El Mensajero apretó los puños. Y otra vez, no sabía qué hacer frente a ella. Mostrar su enfado y liberar su violencia no serviría. Decamerón ya había ganado, y en un combate resultaba impredecible. Lo único que podía hacer era reprochar.

— ¿Cuántas bromas tengo que sufrir hasta que te canses de molestarme? —preguntó Cai, frunciendo el ceño del enfado.

— ¡Ay, Mensajero! ¡Es que tengo un trabajo muy aburrido! ¡Ésta mi vía de escape! Me aburro mucho y muy fácilmente, además. Fíjate si lo hago, que lo de hablar en verso me parecía buena idea en mi primer cuento pero ya lo he mandado a la mierda. No veas lo duro que es rimar todas las frases. ¡Y encima rimarlas mal! Mucha faena para mi coño —respondió Decamerón, haciendo uso de aquellos gestos tan exagerados y típicos de ella.

— Claro, porque tu pobre coño debe de sudar mucho con las responsabilidades que tienes, ¿verdad, querida? ¡Tan dura es tu vida que te la pasas molestando a los demás! —le recriminó Fersérofas.

— Vaya con la serpiente, ¡qué engreída se ha puesto! No te triggerees, compañera. Te reconozco que mi coño no suda tanto como el tuyo. Al fin y al cabo, tu único trabajo consiste en soltar hijos por la almeja. Si supieras fregar y cocinar, ¡serías la esposa ideal!

El Mensajero se agarró ambos brazos con fuerza, conteniendo las cintas que los envolvían. Habían empezado a rugir como nunca.

— Suéltame, Cai. ¡Pienso hacerle tragar la Arboleda entera! —ordenó la diosa.

— Cálmate, Ferse. Enfadarte es lo que quiere —respondió el muchacho con sabiduría.

— Eso es. Sujétale bien fuerte la correa. ¡Porque cualquier día de estos se te hace feminista y se te acaba el chollo, Mensajero! ¿Te imaginas que la diosa de la fertilidad se vuelve feminazi? ¡Apañadas estamos!

Decamerón continuaba chinchando y sacando conceptos que Cai no comprendía ni comprendería jamás. Eran palabras inventadas, creadas en la perturbada mente de ese personaje.

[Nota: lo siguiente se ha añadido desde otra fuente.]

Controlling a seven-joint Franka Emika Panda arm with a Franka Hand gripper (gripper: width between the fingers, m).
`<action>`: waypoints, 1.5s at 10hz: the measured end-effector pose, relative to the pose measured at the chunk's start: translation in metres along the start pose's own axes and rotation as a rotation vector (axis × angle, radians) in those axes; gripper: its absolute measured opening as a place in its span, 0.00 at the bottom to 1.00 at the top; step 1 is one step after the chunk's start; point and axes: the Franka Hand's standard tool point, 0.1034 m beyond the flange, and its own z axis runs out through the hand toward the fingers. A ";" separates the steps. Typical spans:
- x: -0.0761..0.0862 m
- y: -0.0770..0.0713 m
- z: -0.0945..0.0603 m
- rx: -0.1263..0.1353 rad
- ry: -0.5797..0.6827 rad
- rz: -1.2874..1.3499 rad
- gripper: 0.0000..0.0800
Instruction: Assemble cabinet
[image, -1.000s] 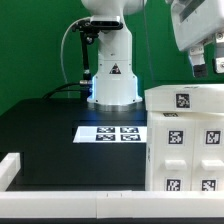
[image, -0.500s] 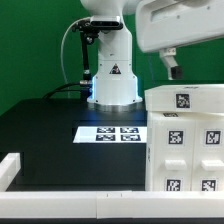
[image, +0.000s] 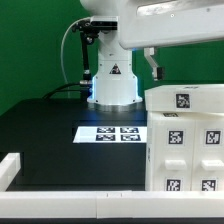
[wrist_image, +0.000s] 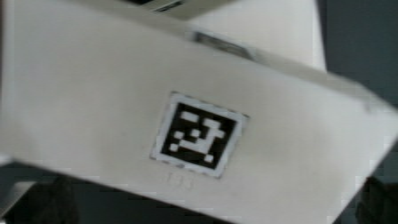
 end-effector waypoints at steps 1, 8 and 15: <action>0.000 -0.004 -0.004 0.010 0.021 -0.049 1.00; 0.000 -0.004 -0.008 -0.078 -0.036 -0.688 1.00; -0.008 0.004 0.006 -0.100 -0.212 -0.655 1.00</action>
Offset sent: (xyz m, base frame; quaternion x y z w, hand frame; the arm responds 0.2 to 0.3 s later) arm 0.0000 0.0000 0.0000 0.0000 0.0000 -0.1938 0.9810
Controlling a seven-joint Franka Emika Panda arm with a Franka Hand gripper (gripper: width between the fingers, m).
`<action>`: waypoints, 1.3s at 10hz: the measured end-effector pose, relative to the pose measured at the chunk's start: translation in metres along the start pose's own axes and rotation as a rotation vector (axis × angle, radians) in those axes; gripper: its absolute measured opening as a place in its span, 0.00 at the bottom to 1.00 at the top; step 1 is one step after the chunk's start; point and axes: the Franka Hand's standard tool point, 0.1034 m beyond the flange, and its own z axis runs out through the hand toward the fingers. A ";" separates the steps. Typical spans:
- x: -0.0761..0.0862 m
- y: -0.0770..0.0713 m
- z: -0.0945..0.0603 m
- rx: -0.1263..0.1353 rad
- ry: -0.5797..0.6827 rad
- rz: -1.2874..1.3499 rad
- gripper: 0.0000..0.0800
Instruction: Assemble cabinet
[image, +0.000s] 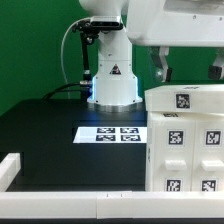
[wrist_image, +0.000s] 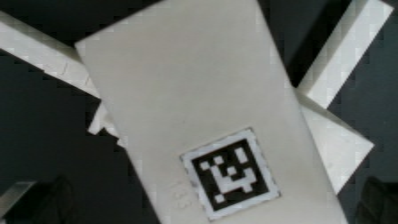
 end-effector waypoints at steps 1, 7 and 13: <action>0.001 0.000 0.002 -0.008 0.008 0.011 1.00; 0.009 -0.011 0.020 -0.049 0.049 0.113 1.00; 0.007 -0.007 0.019 -0.042 0.057 0.462 0.70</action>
Offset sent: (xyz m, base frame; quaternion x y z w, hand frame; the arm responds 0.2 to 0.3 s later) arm 0.0007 0.0206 -0.0174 -0.0032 0.0174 0.0248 0.9995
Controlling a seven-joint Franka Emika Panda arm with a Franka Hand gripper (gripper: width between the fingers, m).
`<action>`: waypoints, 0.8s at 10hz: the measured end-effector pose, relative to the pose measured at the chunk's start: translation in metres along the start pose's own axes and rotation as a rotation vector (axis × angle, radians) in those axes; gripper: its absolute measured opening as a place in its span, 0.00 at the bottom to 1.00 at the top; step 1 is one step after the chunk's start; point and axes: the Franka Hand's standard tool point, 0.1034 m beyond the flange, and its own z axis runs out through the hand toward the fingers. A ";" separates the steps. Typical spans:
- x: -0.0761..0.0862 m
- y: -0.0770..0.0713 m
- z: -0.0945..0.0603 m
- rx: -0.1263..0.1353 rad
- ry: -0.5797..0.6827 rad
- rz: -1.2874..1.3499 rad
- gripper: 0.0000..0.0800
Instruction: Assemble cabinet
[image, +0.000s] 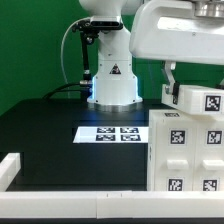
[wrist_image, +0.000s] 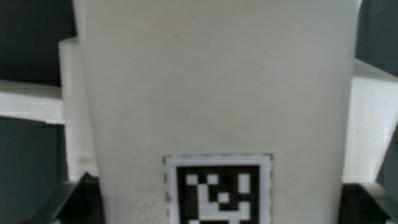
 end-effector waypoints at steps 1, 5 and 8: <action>0.000 0.001 0.001 -0.001 -0.001 0.102 0.70; 0.002 0.005 0.003 -0.009 -0.001 0.741 0.70; 0.005 0.005 0.001 -0.012 0.009 0.922 0.70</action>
Offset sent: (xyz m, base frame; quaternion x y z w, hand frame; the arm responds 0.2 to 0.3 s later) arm -0.0109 -0.0107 -0.0191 -0.0223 -0.0841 0.3538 0.9313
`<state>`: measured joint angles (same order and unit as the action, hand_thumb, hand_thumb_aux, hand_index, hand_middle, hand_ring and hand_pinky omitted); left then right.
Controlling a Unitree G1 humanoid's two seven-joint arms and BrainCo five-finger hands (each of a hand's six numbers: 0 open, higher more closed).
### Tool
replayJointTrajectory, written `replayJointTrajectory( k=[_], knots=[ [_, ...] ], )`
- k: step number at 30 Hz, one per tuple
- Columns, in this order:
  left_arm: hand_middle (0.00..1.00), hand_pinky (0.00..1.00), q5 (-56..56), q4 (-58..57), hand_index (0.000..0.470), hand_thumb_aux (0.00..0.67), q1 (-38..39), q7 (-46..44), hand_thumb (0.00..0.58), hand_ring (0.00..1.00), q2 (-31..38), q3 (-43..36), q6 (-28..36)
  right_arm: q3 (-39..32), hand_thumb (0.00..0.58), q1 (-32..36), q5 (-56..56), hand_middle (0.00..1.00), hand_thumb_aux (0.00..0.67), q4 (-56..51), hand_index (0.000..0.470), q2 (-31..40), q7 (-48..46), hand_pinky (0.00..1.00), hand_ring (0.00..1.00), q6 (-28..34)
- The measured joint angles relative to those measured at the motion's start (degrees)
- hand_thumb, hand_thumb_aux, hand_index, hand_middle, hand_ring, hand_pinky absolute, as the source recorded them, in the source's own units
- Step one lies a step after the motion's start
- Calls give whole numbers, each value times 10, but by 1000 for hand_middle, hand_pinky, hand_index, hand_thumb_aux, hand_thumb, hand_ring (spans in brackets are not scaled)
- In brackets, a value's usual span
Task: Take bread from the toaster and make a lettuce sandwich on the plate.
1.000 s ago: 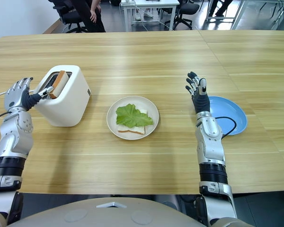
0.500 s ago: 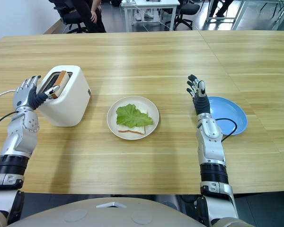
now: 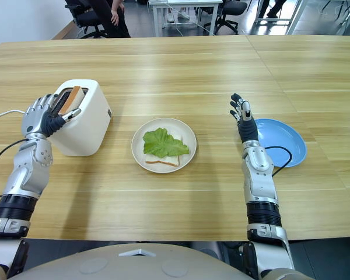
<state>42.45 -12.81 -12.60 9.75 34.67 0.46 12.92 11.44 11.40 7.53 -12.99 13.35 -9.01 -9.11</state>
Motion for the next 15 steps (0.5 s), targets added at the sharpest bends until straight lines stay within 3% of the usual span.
replayJointTrajectory(
  k=[4,5,6,7,8,15],
  knots=[
    [0,0,-4,-27,4,5,-16,2,9,0,0,-7,-5,0,0,0,0,0,0,-1,0,1,0,0,0,-1],
    [0,0,-6,-33,90,131,-18,2,205,0,0,-7,-6,0,0,0,0,0,0,-1,0,1,0,0,0,-1],
    [0,0,-7,-36,242,352,-19,2,449,0,0,-7,-6,0,0,0,0,0,0,-1,0,1,0,0,0,-1],
    [0,0,-11,-38,323,470,-20,4,528,0,0,-7,-7,0,0,0,0,0,0,-1,0,2,0,0,0,-1],
    [0,0,-12,-38,460,670,-20,5,580,0,0,-7,-9,0,0,0,0,0,0,-1,0,2,0,0,0,-1],
    [0,0,-16,-28,460,670,-15,49,580,0,3,-5,-24,0,0,-1,-2,0,0,-1,0,2,3,0,0,-2]
  ],
)
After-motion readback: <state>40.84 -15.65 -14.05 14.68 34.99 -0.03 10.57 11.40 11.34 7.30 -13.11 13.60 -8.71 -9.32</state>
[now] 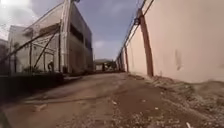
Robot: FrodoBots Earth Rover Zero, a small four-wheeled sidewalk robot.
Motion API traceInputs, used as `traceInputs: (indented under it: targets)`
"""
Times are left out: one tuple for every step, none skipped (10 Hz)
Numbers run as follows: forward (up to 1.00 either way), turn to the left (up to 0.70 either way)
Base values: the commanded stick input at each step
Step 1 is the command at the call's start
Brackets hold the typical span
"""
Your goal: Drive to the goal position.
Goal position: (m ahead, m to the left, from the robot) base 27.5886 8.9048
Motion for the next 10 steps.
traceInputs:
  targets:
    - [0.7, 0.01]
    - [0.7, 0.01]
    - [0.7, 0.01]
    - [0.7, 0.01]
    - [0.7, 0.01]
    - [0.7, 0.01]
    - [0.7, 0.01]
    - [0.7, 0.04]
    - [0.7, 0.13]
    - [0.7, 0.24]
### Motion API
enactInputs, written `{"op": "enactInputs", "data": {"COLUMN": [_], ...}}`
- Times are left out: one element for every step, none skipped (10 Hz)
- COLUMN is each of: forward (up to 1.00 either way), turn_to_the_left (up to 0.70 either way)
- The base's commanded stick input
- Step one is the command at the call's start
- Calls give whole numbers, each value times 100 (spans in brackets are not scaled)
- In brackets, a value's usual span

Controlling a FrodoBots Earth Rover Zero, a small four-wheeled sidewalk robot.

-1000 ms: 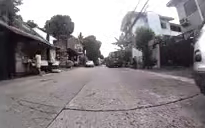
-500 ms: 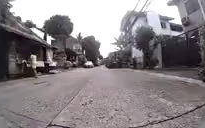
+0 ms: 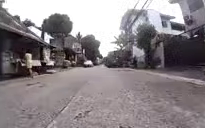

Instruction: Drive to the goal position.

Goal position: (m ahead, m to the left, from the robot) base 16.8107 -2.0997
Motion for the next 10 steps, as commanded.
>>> {"op": "enactInputs", "data": {"forward": [70,70,70,70,70,70,70,70,70,70], "turn_to_the_left": [0,0,0,0,0,0,0,0,0,0]}}
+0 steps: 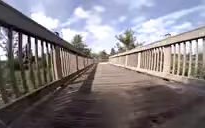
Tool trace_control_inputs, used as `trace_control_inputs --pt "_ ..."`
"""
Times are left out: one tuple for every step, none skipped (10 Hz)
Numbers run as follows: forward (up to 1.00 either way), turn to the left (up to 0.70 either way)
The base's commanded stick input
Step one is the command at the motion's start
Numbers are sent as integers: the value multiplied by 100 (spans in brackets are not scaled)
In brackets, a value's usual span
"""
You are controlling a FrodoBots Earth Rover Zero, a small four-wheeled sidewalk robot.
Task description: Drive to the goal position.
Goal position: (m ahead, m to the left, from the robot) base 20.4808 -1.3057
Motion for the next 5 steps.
trace_control_inputs --pt "85 0" --pt "85 0" --pt "85 0" --pt "85 0" --pt "85 0"
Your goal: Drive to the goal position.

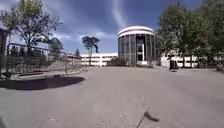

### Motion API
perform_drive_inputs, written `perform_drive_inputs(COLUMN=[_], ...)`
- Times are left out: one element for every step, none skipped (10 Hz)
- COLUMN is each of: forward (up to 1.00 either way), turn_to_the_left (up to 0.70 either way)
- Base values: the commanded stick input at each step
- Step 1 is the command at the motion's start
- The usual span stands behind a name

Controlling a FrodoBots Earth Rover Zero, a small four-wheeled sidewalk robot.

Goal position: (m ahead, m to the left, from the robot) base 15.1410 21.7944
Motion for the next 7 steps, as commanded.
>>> perform_drive_inputs(forward=[0.7,0.7,0.7,0.7,0.7,0.7,0.7], turn_to_the_left=[0.06,0.06,0.06,0.06,0.06,0.06,0.06])
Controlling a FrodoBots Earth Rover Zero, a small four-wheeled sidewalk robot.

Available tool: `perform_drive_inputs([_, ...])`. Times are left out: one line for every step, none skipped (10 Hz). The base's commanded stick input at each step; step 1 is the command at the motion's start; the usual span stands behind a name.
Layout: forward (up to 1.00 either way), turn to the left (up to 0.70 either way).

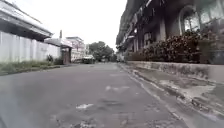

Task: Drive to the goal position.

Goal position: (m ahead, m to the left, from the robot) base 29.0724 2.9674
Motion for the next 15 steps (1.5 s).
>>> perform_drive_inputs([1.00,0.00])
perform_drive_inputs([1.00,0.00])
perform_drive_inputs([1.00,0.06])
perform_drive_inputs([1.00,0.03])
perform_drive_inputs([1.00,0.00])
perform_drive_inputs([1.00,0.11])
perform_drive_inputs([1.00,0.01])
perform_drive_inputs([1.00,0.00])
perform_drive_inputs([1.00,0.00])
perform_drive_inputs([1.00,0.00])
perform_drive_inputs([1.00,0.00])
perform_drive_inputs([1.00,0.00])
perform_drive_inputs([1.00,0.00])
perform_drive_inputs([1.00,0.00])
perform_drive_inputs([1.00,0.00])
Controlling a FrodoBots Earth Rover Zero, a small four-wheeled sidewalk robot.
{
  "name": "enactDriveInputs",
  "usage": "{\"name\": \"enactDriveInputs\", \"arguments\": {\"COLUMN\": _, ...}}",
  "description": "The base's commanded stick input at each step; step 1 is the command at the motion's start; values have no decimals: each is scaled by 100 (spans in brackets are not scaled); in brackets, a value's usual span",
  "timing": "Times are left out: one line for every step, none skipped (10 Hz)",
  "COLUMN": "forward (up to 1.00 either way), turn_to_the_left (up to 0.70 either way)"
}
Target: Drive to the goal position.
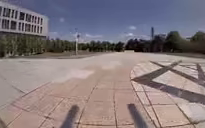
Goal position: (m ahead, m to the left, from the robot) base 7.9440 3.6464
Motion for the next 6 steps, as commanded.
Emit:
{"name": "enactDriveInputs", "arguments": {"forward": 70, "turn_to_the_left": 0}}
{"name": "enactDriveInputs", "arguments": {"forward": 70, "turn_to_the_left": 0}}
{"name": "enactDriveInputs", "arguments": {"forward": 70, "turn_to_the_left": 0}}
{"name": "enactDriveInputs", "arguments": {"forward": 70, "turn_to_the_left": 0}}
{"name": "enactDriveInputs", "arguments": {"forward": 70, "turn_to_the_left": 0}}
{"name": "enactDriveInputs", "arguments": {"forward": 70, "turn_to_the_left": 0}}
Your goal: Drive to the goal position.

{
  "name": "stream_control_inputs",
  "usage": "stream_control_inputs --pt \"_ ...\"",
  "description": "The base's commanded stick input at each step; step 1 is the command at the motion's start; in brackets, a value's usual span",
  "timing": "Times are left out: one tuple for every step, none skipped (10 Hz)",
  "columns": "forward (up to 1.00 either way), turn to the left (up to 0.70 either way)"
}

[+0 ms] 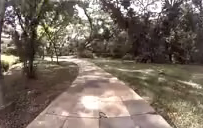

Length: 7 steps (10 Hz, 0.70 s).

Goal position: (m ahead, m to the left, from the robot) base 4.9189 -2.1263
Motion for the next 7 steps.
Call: stream_control_inputs --pt "0.45 0.27" --pt "0.45 0.27" --pt "0.45 0.0" --pt "0.45 0.0" --pt "0.45 0.0" --pt "0.45 0.0" --pt "0.45 0.0"
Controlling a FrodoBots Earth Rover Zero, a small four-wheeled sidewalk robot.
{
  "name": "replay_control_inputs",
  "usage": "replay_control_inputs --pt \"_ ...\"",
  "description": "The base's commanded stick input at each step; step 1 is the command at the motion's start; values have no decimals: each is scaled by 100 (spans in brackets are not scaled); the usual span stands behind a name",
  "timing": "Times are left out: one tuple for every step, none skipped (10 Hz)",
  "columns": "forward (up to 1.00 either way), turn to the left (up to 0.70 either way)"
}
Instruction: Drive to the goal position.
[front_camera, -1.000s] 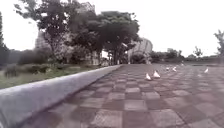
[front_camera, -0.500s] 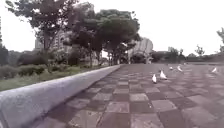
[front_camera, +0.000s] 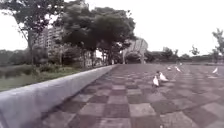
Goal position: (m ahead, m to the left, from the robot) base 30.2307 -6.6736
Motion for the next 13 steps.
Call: replay_control_inputs --pt "100 0" --pt "100 0" --pt "100 0" --pt "100 0" --pt "100 -15" --pt "100 -40" --pt "100 -40" --pt "100 -21" --pt "100 0" --pt "100 0" --pt "100 0" --pt "100 0" --pt "100 -4"
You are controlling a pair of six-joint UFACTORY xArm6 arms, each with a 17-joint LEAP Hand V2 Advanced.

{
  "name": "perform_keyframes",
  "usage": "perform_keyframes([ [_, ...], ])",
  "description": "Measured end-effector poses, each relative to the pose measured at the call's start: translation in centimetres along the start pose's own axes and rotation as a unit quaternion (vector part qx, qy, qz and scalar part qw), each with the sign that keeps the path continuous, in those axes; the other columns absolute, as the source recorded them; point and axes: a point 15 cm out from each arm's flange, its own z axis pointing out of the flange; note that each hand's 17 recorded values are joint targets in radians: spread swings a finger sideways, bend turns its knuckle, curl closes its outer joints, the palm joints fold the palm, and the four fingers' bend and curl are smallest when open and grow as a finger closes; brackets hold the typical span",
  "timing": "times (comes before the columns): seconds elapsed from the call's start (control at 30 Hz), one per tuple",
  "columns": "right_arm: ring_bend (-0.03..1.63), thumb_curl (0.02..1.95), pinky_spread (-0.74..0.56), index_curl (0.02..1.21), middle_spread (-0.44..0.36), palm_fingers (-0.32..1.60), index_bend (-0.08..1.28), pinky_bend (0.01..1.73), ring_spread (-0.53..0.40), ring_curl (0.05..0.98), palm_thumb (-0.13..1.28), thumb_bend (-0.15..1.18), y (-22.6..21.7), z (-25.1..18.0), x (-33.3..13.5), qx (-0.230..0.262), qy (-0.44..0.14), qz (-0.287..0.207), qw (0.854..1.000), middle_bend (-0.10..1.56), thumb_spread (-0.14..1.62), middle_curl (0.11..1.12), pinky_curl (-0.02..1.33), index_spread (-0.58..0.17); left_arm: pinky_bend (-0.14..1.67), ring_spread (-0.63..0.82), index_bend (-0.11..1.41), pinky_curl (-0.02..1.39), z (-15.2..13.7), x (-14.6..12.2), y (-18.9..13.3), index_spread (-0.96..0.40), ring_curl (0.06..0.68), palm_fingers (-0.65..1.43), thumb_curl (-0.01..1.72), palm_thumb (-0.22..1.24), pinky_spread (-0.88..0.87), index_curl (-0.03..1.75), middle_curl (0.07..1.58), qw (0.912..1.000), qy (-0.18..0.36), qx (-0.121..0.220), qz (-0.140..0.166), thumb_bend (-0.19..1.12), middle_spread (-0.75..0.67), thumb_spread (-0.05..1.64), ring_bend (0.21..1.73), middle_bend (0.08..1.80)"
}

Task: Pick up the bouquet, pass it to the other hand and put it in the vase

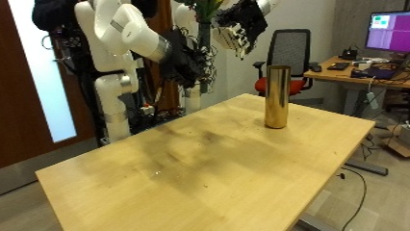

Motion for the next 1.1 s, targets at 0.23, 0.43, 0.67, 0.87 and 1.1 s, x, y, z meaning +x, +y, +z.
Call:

Decamerón sacó un extraño aparato rectangular de alguna parte de su cuerpo, de no más tamaño que el de la palma de su mano. Lo miró con detenimiento. Una luz proveniente del objeto iluminó su cara.

— Bueno, queridas, me voy. Que ha empezado una discusión sobre racismo en redes y tengo que estar ahí poniendo a parir a todo negro y mujer que vea. ¡Praise Kek!

Y se esfumó, junto con las últimas luces del ocaso. Fersérofas empezó a tranquilizarse. Lo mismo ocurrió con el Mensajero. Sólo podían dejarla marchar, y esperar a que tardara en volver a aburrirse de su trabajo.

— Fersérofas, te propongo algo —dijo Dafus, con bastante más tranquilidad que sus dos compañeros.

— ¿Qué?

— Aprender a fregar, tal y como ha dicho. Para que así podamos barrer el continente entero con su maldita cara.

— La mejor idea que has tenido nunca, Dufas —concluyó la sierpe.